About this exercise -> Extract the first line through the line containing "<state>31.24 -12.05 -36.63" from the listing below, exactly as written.

┌──

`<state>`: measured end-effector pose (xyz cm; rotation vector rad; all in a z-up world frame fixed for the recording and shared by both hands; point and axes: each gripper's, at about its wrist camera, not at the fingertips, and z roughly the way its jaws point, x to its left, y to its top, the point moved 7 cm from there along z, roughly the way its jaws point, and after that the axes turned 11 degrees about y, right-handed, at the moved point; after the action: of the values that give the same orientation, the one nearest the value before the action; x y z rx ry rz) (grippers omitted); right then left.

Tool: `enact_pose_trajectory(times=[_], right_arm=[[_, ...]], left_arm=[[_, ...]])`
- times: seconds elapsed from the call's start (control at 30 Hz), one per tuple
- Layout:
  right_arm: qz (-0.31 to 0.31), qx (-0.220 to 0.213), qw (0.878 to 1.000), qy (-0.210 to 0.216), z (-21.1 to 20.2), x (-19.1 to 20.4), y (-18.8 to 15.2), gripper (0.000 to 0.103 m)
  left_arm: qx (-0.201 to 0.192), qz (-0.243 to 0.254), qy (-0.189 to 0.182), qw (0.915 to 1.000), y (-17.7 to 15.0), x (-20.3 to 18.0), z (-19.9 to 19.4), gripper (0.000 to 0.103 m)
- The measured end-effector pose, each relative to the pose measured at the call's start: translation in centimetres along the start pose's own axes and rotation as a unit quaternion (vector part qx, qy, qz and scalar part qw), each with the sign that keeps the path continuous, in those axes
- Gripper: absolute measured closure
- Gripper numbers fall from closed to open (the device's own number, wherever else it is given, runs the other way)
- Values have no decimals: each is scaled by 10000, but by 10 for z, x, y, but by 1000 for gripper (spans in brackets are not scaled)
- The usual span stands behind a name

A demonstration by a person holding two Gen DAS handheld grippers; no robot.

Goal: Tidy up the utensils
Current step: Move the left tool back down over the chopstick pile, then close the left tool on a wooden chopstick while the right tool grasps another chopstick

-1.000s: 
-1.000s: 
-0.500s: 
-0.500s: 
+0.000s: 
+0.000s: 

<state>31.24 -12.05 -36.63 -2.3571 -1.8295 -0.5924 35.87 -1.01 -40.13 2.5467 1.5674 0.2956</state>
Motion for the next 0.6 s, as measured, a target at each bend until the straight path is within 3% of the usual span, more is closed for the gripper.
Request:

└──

The completed task ->
`<state>`: measured end-effector pose (xyz cm; rotation vector rad; all in a z-up world frame fixed for the recording and shared by both hands; point and axes: each gripper's, at about its wrist camera, not at the fingertips, and z roughly the way its jaws point, x to its left, y to its top, the point moved 7 cm from there along z, roughly the way its jaws point, and after that the axes turned 11 degrees about y, right-handed, at the moved point; after the action: of the values that give the same orientation, the one nearest the value before the action; x y z rx ry rz) (grippers omitted); right then left.

Tool: `enact_pose_trajectory(times=[_], right_arm=[[_, ...]], left_arm=[[_, ...]])`
- times: seconds elapsed from the call's start (control at 30 Hz), one per tuple
- Layout:
  right_arm: qz (-0.31 to 0.31), qx (-0.220 to 0.213), qw (0.878 to 1.000), qy (-0.210 to 0.216), z (-21.1 to 20.2), x (-19.1 to 20.4), y (-18.8 to 15.2), gripper (0.000 to 0.103 m)
  left_arm: qx (-0.201 to 0.192), qz (-0.243 to 0.254), qy (-0.189 to 0.182), qw (0.915 to 1.000), y (-17.7 to 15.0), x (-20.3 to 18.0), z (-19.9 to 19.4), gripper (0.000 to 0.103 m)
- The measured end-effector pose, each relative to the pose measured at the call's start: translation in centimetres along the start pose's own axes and rotation as a unit quaternion (vector part qx, qy, qz and scalar part qw), each with the sign that keeps the path continuous, in those axes
- Gripper: absolute measured closure
- Gripper numbers fall from closed to open (the device's own number, wherever else it is given, runs the other way)
- Values have no decimals: each is scaled by 10000, but by 10 for z, x, y, but by 1000 for gripper (spans in brackets are not scaled)
- The usual span stands behind a name

A demonstration by a person holding two Gen DAS handheld grippers; no robot.

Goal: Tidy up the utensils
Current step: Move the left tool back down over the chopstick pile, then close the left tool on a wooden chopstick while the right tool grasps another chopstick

-1.000s: 
-1.000s: 
-0.500s: 
-0.500s: 
+0.000s: 
+0.000s: 

<state>31.24 -12.05 -36.63 -2.3571 -1.8295 -0.5924 35.87 -1.01 -40.13 2.5467 1.5674 0.2956</state>

The exercise asks for nothing more than this.